Смолчала старушка. Драгунский обычай известный: все смешки. Погоди, Изюм Марцыпанович, с судьбой шутить, не барьеры брать…
А Митрий, – у буфета он все кружился, – этаким сладким кренделем подкатывается:
– Оно точно-с. Которые благородные, сумлеваются. Мужицкий пустобрех! А я верю-с. У нас тоже свои приметы имеются, орловские. Выдающие…
– Расскажи, дружок, расскажи. Пирожок, который оставши, можешь себе взять…
– Покорнейше благодарим, закусимши уже. Ежели к примеру пробка в графин не тем концом воткнута, значит, гость в дому загостился, пора ему, значит, на легком катере к себе собираться.
Глянула она на графин, – поперхнулась, аж глаза побелели.
– Пошел вон, глуздырь! Скажу вот завтра командиру, чтоб тебя на хлеб на воду посадить за приметы твои дурацкие…
Пробку, как следовает, перевернула, сахарницу в буфет замкнула, и поплелась к себе с Кушкой на покой – в сонное царство, перинное государство.

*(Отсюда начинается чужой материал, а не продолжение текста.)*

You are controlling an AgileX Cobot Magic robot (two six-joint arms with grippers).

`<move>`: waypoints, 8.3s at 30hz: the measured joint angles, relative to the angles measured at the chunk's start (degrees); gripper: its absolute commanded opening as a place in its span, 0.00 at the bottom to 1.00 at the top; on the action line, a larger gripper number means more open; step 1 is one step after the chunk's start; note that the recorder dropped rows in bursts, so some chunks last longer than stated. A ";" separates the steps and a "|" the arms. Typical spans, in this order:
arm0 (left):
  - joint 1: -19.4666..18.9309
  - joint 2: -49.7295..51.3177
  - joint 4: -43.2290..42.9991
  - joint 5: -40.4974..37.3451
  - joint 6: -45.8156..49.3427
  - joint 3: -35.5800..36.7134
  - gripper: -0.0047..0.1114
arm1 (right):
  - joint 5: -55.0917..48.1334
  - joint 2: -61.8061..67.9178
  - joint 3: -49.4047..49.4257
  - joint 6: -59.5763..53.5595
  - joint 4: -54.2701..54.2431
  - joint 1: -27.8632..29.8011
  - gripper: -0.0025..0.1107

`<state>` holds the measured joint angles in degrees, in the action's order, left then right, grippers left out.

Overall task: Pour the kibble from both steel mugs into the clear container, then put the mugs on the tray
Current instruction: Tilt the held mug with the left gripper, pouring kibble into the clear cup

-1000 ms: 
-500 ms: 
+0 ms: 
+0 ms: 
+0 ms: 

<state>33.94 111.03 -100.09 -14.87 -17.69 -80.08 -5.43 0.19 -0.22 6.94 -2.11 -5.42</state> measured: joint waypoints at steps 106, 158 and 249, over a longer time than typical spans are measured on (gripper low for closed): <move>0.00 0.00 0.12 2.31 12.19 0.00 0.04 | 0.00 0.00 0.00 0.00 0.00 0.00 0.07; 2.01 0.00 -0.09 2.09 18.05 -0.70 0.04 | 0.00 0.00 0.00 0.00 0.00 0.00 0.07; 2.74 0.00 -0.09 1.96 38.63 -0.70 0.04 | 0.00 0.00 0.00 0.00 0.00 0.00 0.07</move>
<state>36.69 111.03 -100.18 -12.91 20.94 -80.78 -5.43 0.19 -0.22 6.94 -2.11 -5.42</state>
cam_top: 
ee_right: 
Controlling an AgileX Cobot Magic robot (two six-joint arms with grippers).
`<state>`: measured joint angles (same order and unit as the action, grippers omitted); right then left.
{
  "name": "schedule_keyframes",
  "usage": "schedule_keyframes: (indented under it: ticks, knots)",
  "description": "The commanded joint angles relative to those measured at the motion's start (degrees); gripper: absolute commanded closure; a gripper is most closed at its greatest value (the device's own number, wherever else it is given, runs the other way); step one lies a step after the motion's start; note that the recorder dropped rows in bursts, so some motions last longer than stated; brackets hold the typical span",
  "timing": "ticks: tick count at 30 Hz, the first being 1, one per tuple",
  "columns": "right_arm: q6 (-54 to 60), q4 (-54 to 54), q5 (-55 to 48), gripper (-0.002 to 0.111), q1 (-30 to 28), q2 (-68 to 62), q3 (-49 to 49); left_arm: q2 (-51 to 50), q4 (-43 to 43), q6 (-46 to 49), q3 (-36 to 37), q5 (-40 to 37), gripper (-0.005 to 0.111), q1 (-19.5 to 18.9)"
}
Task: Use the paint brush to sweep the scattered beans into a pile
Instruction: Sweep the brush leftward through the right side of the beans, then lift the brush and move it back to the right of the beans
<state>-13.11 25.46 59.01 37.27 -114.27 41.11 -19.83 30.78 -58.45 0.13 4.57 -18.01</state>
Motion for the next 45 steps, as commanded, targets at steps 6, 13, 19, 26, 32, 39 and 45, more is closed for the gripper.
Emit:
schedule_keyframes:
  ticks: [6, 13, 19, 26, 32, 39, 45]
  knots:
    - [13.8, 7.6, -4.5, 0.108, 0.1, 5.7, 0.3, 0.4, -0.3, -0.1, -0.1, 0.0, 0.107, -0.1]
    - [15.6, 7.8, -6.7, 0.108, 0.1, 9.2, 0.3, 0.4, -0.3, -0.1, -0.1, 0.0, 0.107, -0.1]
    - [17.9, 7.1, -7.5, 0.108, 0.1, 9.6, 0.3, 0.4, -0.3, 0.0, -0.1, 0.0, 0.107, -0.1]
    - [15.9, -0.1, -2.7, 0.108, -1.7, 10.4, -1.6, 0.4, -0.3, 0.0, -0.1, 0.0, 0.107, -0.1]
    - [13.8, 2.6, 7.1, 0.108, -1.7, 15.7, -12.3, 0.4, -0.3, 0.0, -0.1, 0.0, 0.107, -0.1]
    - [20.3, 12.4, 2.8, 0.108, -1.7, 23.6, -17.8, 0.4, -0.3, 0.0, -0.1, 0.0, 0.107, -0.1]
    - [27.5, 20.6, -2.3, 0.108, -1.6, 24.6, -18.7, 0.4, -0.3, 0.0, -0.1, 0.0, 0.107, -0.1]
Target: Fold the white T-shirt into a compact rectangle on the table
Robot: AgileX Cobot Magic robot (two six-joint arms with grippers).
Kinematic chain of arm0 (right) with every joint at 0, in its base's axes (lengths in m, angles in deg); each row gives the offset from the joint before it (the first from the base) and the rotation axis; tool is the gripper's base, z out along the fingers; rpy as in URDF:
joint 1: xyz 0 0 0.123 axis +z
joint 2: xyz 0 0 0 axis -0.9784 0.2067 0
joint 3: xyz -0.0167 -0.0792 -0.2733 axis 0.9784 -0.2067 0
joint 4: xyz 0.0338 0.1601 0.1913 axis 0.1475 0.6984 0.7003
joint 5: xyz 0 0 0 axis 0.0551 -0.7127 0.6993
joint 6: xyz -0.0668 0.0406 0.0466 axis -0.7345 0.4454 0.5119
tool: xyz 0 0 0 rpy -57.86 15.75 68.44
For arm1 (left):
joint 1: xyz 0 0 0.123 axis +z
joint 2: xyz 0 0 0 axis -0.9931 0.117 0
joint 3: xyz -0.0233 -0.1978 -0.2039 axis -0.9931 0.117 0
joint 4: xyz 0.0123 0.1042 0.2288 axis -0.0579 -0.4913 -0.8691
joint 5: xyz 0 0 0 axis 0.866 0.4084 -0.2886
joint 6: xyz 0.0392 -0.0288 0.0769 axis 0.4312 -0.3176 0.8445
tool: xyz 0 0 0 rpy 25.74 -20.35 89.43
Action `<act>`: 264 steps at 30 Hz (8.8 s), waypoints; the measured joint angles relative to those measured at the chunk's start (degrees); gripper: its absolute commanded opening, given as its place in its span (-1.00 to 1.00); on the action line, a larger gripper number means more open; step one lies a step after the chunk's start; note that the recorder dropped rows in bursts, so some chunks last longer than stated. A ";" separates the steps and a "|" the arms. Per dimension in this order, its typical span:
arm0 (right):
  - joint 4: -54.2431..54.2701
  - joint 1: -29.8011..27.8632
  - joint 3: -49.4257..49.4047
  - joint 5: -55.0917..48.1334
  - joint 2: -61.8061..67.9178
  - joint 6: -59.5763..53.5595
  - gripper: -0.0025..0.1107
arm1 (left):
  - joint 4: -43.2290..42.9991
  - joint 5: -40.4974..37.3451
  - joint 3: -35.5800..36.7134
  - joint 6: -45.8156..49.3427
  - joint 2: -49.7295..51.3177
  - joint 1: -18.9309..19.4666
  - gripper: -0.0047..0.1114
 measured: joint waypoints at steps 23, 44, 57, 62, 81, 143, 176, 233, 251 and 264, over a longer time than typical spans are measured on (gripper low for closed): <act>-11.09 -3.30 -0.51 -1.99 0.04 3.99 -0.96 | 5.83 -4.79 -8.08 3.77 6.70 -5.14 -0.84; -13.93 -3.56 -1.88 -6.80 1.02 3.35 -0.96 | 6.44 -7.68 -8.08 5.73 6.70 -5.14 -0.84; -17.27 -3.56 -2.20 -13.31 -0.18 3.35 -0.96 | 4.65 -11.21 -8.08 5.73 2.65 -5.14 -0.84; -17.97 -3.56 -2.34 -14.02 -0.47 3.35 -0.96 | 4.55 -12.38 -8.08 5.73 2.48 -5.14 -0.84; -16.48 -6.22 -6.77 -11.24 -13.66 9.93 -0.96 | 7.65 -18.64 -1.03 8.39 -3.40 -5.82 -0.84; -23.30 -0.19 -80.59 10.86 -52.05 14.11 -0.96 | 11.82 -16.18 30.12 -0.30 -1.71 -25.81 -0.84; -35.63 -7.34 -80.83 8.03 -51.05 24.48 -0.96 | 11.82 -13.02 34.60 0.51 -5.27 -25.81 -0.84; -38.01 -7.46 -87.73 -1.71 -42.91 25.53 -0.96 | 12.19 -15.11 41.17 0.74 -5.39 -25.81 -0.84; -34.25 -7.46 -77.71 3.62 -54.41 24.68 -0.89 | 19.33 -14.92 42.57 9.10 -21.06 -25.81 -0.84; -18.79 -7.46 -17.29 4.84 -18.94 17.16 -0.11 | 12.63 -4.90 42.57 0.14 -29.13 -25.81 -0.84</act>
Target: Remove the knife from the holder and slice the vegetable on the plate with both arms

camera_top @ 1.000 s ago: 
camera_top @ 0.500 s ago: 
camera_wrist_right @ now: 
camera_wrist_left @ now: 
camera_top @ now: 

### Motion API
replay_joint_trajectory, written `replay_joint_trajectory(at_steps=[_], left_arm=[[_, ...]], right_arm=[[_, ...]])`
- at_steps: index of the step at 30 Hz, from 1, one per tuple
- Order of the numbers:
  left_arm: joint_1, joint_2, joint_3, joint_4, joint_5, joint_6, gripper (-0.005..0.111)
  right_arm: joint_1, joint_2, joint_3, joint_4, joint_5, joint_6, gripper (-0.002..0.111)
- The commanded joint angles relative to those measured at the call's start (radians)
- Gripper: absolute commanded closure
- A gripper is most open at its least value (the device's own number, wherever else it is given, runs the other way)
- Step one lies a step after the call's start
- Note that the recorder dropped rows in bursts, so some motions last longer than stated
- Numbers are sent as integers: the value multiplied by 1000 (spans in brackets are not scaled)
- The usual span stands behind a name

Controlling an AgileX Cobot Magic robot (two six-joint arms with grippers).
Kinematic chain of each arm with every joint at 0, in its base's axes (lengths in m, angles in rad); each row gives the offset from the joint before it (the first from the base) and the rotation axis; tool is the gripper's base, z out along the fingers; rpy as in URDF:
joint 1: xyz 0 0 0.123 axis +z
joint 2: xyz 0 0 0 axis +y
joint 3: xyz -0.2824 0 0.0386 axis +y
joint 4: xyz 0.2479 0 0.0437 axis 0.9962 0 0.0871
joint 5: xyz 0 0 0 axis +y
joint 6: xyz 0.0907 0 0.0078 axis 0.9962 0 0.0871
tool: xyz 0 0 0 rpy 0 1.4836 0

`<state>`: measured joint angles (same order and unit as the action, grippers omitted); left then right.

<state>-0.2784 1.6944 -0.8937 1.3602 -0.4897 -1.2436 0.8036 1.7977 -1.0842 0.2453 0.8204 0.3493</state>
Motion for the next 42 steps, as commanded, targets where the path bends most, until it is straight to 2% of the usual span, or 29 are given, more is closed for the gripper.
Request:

Ровно в полночь заржал на конюшне вороной жеребец. Прокинулась барынина мамаша, свет вздула, да к командировым дверям:
– Вставай, зять! Пожар!
– Дед бабу рожал… В чем дело, мамаша?
– Жеребец твой ржет вороной. Слышишь?
– Не перекрашивать же из-за вас. Я во сне с городским головой пунш пил, а теперь он без меня все высосет. Беспокойная вы старушка…
Денщик тут же стоит, свечку держит, будто ружье на караул. Какой там сон! Белая кофта по бокам вьется – чистый саван. Бумажки в волосьях рыбками прыгают. А жеребец так и заливается. Ужасти-то какие!
– Дом-то у тебя хоть застрахован?
Вздохнул ротмистр: по ком этот вздох, тот бы в щепку изсох… И пошел к себе досыпать. Авось городской голова не все выпил.
А мамаша чулки-мантильку надела и до белой зари на сундучке подремала, – либо в эту ночь, либо в будущую беспременно гореть придется. До утра обошлось, ничего.